#### [WHAT YOU HAVE TO DO]
The expected output is a verbatim reprint of the lines from the beginning of the data that follows through the line that contains "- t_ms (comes".

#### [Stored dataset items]
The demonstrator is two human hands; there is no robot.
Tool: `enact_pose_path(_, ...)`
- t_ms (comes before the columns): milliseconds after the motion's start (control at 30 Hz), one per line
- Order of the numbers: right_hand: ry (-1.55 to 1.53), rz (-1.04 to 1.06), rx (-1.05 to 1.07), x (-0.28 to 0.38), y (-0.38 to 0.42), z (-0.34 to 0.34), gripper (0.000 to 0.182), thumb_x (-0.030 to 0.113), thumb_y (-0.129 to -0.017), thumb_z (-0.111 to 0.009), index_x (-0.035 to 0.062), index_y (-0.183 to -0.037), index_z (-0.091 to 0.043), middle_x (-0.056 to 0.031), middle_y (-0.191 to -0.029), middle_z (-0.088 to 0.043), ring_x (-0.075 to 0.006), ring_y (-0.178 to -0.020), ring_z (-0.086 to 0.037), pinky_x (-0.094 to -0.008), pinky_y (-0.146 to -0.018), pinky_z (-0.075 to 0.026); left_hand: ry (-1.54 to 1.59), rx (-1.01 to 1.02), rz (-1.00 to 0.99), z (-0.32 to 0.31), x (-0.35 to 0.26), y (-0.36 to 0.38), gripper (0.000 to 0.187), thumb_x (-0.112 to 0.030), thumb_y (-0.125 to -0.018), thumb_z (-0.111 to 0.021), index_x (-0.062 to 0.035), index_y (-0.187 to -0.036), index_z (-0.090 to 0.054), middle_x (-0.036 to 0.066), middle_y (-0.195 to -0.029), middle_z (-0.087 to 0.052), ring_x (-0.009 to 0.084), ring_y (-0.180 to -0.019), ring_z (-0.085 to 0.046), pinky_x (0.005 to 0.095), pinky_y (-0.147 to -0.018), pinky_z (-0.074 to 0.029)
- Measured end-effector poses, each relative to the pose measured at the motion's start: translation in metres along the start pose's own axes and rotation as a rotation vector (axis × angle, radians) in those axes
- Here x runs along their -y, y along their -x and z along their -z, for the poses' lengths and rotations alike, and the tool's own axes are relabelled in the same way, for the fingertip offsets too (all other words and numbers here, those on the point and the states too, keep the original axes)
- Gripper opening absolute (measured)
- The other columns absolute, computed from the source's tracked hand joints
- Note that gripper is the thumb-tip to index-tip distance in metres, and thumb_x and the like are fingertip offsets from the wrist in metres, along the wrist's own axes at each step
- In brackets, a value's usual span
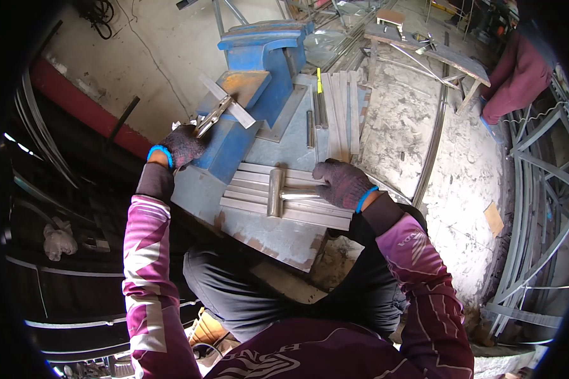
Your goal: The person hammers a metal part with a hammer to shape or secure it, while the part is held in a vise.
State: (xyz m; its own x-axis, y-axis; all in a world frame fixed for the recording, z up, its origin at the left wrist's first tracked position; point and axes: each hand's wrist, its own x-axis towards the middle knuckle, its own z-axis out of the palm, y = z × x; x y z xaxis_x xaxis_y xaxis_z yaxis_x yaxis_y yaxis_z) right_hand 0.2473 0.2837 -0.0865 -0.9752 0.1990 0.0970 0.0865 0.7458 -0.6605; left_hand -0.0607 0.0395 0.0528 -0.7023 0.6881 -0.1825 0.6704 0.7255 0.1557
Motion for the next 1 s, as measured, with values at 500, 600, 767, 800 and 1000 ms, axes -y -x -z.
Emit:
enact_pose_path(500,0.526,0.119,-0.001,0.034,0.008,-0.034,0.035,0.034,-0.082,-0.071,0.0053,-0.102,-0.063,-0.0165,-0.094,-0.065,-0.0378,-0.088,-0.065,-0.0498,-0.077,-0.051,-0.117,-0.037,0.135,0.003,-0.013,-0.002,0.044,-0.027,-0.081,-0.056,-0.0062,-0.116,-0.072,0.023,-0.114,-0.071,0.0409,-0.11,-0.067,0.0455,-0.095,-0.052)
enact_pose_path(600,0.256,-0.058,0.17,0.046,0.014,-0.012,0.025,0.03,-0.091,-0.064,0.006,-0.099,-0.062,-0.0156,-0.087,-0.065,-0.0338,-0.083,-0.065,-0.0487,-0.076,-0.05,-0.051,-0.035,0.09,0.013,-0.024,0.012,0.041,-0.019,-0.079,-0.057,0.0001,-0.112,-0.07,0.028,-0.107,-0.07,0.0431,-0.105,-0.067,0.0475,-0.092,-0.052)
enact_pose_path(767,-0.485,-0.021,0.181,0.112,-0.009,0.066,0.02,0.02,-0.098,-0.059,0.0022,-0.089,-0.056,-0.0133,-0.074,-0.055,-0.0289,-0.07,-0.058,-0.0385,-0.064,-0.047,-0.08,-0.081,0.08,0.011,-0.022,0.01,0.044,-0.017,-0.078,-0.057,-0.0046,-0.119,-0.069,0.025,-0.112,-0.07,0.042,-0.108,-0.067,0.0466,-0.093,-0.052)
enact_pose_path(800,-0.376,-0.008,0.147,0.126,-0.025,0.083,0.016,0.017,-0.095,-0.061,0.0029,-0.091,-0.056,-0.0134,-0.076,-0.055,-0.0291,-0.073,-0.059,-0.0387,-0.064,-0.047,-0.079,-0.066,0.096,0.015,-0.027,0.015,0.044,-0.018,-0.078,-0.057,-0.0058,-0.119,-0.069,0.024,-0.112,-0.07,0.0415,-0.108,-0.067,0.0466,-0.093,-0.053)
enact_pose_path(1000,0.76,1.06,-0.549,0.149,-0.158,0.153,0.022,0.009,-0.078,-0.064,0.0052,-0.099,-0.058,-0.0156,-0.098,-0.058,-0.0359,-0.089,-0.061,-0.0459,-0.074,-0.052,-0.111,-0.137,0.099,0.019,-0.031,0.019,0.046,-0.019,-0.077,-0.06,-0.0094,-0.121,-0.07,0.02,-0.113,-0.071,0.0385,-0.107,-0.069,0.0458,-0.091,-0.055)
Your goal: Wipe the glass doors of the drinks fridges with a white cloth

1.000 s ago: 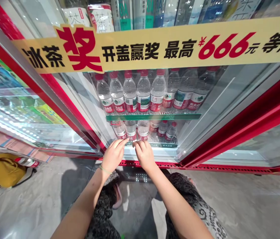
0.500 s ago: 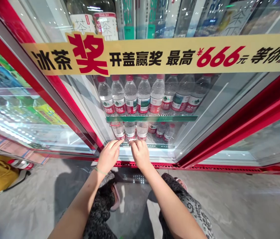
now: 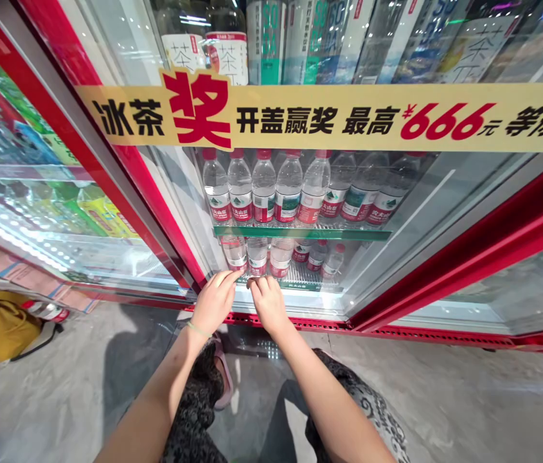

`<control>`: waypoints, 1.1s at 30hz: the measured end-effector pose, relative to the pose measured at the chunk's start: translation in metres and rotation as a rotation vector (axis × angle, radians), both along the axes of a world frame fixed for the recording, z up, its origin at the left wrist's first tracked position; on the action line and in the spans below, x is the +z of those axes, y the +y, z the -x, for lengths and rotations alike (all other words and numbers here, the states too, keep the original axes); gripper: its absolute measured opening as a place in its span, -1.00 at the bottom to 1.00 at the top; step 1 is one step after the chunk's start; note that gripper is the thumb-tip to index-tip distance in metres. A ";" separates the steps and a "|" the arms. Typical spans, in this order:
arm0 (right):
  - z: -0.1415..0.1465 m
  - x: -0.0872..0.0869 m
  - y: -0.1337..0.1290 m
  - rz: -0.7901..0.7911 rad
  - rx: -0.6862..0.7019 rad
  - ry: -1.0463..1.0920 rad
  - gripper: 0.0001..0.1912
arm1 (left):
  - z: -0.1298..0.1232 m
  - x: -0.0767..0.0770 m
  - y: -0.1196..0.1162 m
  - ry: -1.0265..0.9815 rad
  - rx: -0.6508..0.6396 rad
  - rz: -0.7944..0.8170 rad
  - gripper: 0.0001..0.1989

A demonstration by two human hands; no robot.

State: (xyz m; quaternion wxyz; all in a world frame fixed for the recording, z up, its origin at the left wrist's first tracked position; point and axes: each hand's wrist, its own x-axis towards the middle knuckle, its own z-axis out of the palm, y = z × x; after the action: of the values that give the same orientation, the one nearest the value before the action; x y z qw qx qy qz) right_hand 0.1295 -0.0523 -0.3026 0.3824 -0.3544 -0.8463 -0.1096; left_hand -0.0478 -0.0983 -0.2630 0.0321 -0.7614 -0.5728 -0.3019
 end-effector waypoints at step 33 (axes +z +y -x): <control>0.057 -0.020 0.000 -0.086 -0.044 0.060 -0.83 | 0.036 -0.001 -0.016 -0.092 0.091 0.069 -0.55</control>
State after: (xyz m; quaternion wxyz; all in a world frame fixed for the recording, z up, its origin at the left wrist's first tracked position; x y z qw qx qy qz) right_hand 0.0729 -0.0522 -0.3222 0.4201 -0.3593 -0.8209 -0.1432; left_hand -0.0839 -0.1142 -0.2640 -0.0067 -0.7206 -0.6177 -0.3148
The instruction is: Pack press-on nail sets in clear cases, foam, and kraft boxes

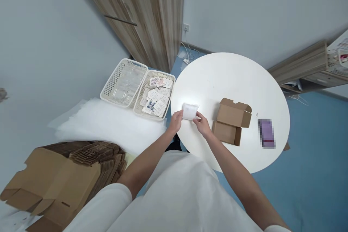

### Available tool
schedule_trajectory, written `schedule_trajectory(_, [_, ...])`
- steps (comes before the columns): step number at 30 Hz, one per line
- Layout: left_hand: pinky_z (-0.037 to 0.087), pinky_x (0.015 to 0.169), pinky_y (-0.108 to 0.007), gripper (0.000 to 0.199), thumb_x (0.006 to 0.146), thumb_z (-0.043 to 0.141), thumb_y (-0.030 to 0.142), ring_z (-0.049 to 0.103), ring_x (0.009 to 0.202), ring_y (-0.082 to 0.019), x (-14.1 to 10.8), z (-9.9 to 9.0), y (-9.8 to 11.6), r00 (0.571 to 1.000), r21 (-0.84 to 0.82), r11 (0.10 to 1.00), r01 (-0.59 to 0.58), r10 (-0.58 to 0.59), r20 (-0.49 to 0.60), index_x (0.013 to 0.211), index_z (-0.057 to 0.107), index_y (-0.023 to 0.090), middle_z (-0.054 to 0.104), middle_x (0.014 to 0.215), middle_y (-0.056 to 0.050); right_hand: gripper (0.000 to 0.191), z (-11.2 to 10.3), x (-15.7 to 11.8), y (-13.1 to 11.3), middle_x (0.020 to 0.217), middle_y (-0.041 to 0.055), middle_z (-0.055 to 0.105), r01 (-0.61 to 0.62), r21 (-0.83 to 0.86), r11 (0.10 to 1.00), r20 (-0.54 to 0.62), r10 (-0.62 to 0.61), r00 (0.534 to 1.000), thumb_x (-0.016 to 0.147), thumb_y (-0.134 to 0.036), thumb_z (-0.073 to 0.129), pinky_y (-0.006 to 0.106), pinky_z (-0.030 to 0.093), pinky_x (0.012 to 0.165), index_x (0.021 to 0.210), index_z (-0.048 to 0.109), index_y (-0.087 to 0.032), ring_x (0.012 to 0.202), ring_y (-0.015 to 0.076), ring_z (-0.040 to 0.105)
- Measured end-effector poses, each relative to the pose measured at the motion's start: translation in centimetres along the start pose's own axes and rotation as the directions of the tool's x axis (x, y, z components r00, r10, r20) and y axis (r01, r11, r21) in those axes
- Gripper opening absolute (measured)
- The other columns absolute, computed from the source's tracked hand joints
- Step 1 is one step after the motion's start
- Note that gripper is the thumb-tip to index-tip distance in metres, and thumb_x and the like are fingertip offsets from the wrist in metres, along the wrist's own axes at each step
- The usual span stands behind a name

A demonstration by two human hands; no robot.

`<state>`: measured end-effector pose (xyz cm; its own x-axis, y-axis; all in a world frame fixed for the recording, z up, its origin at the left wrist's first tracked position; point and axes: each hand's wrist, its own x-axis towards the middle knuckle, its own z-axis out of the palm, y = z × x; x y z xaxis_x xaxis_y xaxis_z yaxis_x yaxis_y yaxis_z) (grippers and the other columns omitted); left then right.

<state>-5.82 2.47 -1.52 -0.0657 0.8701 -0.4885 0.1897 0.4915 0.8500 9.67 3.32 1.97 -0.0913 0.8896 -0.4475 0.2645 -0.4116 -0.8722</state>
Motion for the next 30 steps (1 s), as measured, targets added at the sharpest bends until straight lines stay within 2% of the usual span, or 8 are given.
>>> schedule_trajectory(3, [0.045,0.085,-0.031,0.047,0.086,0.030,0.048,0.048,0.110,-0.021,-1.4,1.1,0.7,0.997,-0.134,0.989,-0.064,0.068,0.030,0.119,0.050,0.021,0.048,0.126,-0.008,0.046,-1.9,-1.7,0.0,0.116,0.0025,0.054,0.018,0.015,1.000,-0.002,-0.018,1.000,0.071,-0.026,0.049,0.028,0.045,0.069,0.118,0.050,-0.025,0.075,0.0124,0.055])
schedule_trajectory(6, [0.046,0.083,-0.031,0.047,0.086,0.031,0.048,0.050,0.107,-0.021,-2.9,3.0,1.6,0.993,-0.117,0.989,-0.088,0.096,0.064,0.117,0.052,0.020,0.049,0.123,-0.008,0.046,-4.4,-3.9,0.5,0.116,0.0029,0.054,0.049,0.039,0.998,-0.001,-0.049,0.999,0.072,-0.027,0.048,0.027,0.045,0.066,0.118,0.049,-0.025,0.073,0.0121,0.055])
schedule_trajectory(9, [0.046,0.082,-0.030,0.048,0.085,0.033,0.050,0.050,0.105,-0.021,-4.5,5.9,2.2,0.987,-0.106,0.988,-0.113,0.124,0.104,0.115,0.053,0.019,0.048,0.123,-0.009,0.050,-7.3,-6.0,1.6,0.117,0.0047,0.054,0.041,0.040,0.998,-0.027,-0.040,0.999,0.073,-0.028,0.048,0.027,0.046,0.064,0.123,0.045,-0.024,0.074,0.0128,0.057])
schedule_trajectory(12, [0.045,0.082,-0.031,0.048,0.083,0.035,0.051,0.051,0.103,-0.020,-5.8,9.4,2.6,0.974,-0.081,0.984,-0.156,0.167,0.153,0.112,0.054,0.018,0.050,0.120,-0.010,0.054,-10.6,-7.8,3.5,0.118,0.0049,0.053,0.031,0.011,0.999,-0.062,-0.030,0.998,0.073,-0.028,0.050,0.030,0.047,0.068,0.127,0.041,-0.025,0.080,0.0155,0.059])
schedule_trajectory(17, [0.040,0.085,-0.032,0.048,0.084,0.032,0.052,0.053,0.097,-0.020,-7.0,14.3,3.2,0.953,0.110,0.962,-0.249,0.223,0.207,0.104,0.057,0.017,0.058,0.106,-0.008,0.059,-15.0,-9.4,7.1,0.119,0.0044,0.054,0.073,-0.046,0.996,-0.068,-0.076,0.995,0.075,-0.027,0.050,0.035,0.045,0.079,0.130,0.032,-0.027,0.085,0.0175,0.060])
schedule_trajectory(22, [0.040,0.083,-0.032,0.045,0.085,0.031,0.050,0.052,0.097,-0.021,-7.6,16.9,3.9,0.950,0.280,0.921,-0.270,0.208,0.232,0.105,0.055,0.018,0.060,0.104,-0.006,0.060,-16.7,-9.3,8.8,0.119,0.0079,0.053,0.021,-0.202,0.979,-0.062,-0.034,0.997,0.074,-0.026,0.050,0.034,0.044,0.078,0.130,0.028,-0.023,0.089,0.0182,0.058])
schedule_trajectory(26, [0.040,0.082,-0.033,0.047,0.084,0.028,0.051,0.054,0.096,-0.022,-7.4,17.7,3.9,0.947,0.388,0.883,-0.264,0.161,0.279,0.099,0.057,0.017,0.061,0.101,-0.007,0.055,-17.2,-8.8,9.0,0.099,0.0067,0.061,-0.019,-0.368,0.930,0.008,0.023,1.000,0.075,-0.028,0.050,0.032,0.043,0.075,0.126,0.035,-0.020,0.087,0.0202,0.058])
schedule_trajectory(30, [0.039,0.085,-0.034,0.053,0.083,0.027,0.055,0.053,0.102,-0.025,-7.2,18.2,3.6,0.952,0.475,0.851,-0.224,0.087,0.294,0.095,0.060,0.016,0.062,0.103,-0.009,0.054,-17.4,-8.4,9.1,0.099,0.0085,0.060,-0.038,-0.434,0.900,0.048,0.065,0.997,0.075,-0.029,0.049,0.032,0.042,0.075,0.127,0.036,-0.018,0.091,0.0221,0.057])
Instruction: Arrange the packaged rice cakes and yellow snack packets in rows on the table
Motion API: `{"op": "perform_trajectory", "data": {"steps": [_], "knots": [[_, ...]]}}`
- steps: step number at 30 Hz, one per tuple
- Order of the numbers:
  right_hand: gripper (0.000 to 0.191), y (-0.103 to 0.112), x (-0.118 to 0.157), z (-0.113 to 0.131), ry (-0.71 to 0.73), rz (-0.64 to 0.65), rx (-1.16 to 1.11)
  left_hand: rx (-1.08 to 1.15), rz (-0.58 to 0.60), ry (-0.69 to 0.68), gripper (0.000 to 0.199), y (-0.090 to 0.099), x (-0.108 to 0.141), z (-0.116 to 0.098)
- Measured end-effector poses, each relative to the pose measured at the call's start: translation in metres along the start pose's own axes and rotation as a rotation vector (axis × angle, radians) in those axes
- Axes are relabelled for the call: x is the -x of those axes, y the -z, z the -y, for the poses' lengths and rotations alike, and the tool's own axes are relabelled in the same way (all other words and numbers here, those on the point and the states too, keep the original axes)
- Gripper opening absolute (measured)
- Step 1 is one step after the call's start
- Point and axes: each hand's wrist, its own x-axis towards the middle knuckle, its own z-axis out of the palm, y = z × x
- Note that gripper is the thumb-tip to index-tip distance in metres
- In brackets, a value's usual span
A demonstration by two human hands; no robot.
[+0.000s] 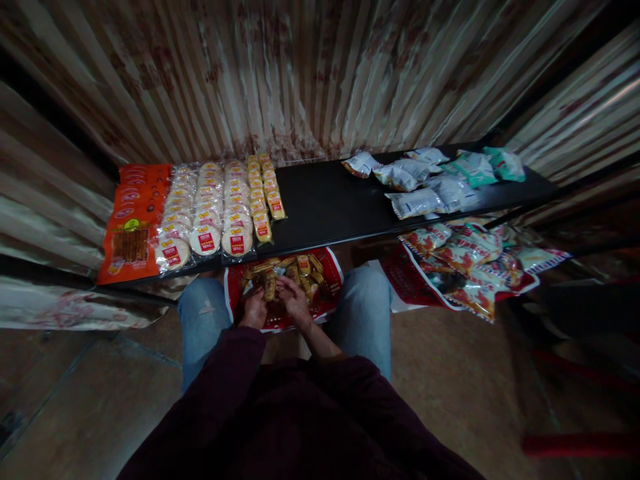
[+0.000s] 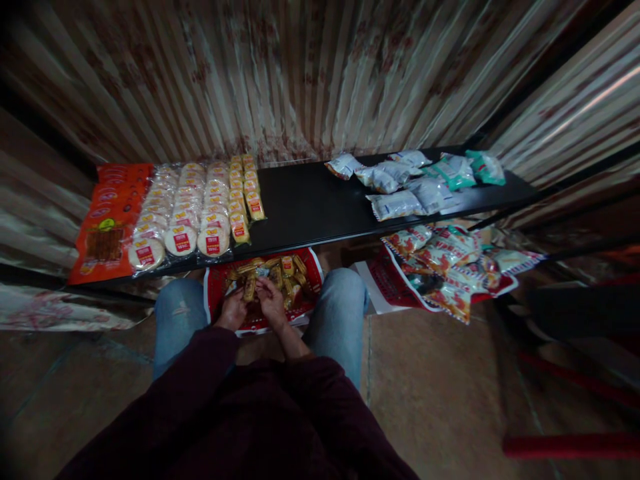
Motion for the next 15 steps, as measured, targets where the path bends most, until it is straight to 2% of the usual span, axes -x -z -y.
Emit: {"op": "perform_trajectory", "data": {"steps": [7, 10, 15], "knots": [[0.034, 0.004, 0.002, 0.0, 0.207, -0.04, 0.308, -0.007, -0.112, -0.065, 0.015, -0.006, 0.001, 0.001], [0.033, 0.007, 0.002, 0.001, 0.238, -0.033, 0.391, -0.053, -0.076, -0.085, 0.015, -0.008, 0.005, 0.0], [0.032, 0.006, 0.002, 0.007, 0.262, -0.055, 0.418, -0.086, 0.082, -0.116, 0.029, -0.013, 0.02, -0.006]]}}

#### [RESPONSE TO THE TASK]
The demonstrator is two human hands; there is no robot.
Tool: `enact_pose_path(_, ...)`
- t_ms (comes before the columns): milliseconds after the motion's start (control at 30 Hz), one per line

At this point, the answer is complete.